Fast forward years ahead and I am a wife and mother who has had my home/marriage/family torn apart because of the allure of pornography and the serial adultery that stems from this terrible addiction. My sympathy and concern goes out for the daughters of God who have had to endure watching their husbands, brothers, sons, fathers maybe, turn into zombies with cold, hard, loveless hearts because they are zoned out on porn. I see as the real victims the wives, the children who have had to suffer the betrayal and pain and loss that this brings to a family.
I don’t mean to sound uncaring for the women who stain their lives like this, but the true victims are the daughters of God who had no part in this industry and had their whole lives turned upside down because of it.

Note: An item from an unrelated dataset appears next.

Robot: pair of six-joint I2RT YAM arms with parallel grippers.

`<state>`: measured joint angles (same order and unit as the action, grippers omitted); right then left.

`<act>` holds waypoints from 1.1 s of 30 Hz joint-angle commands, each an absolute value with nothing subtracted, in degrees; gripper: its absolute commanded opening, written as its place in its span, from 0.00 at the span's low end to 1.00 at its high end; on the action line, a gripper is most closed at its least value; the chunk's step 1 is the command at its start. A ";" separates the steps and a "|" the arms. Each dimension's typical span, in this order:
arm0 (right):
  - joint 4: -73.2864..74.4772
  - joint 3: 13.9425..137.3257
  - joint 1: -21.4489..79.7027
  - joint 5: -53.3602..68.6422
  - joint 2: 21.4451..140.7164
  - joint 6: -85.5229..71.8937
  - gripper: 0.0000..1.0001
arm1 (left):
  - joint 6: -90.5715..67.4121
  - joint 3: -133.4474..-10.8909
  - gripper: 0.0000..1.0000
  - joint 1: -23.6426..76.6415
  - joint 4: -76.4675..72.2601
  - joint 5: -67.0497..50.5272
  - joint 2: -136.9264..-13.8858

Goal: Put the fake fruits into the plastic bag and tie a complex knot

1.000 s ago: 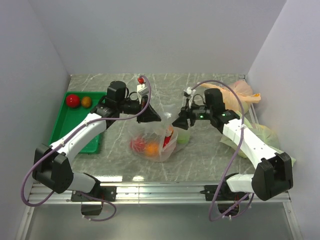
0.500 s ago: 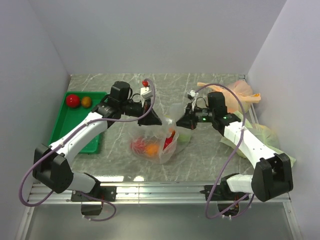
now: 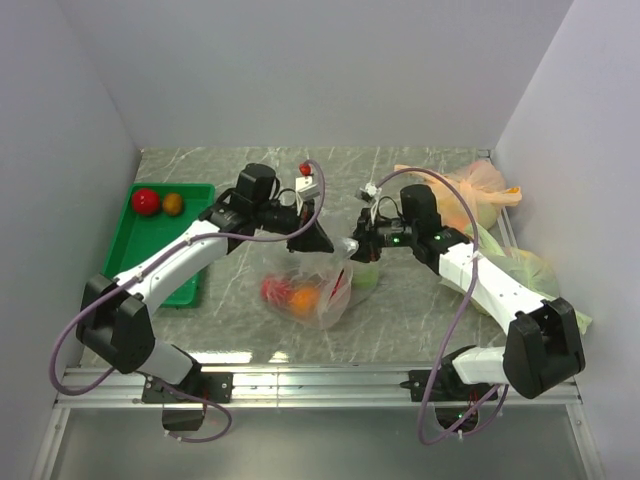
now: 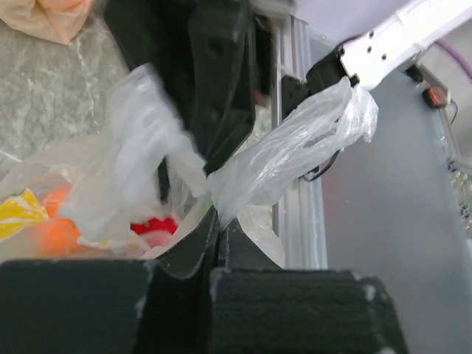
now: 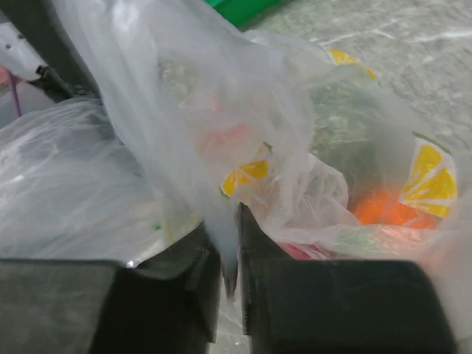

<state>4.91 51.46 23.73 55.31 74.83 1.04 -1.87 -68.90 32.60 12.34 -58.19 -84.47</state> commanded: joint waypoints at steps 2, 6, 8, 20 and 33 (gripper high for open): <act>5.54 53.35 20.40 53.27 72.43 3.69 0.40 | 6.04 -67.07 0.01 32.35 14.49 -60.38 -79.03; 7.11 55.19 18.20 54.31 71.10 9.21 0.93 | 9.49 -67.32 0.00 31.91 20.73 -63.36 -78.22; 12.90 58.08 18.02 57.28 72.24 17.63 0.95 | 10.63 -67.94 0.01 31.91 21.97 -63.89 -78.48; 31.62 70.57 17.40 68.64 88.49 49.99 0.98 | 11.25 -70.13 0.01 29.71 24.78 -65.83 -79.63; 9.75 71.28 21.25 52.94 91.23 1.01 0.00 | 7.92 -75.67 0.00 29.44 24.61 -57.31 -83.84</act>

Why do you interpret my saying that their life has gone wrong as a mere declaration that they are victims pure and simple. I do not say that. They have turned down a very dark alley. When they were ten they did not dream of being porn queen. Something went wrong. You hear victim. I do not use that word. Clearly their situation is complicated, but I do not say it is sinless. That said, do not use other people’s decision, sinful or not to justify you or anyone looking at porn.
I do not look at porn. But my husband has and became very caught up in it. To the tremendous detriment of himself and to our family and marriage. I do not blame the women involved for his decision or anyone else’s decision to view this material and have affairs. The women have their part in it and the viewers have their part. I realize this.
I guess as a hurting wife I have become a little weary of hearing how the women who work in this industry are violated daughters of God and should be respected. Well yes, but they did make these choices. I guess I just feel I haven’t really come across much material concerning the violation and humiliation and harm done to the wives and families. We are daughters of God too.
Thank God for His beautiful Catholic Church because there is much healing afforded us from our faith.
Didn’t mean to offend.
My husband left me and our kids so that he could have the freedom to pursue this lifestyle. His brain became so boggled out on this that he soon refused to take care of us even at least financially. I was a stay at home mother and I ended up losing our home. I now work in the field of education again but I can only afford to keep the kids and I in a small apartment. So I took this article too personally and I realize I was not the target audience. Accept my apologies if my original comment came across as critical.
I have prayed and prayed for him and he is doing better everyday so I would like to ask for prayers also from others for his further benefit. I just so much want for him to find God and faith again.
Thank you for your comments MLS, and for sharing your experience.
I agree whole heartedly. I have known so many women and their children who are truly the fall out of this industry. I think alot of it initially stems from idleness and curiosity, to develop into soul-crushing proportiins.
Mgrs Charles Pope, very well written article, the world needs more of this. I hope you are not preaching only to the choir and that others that are in need of more strength for themselves concerning this will read and ponder this.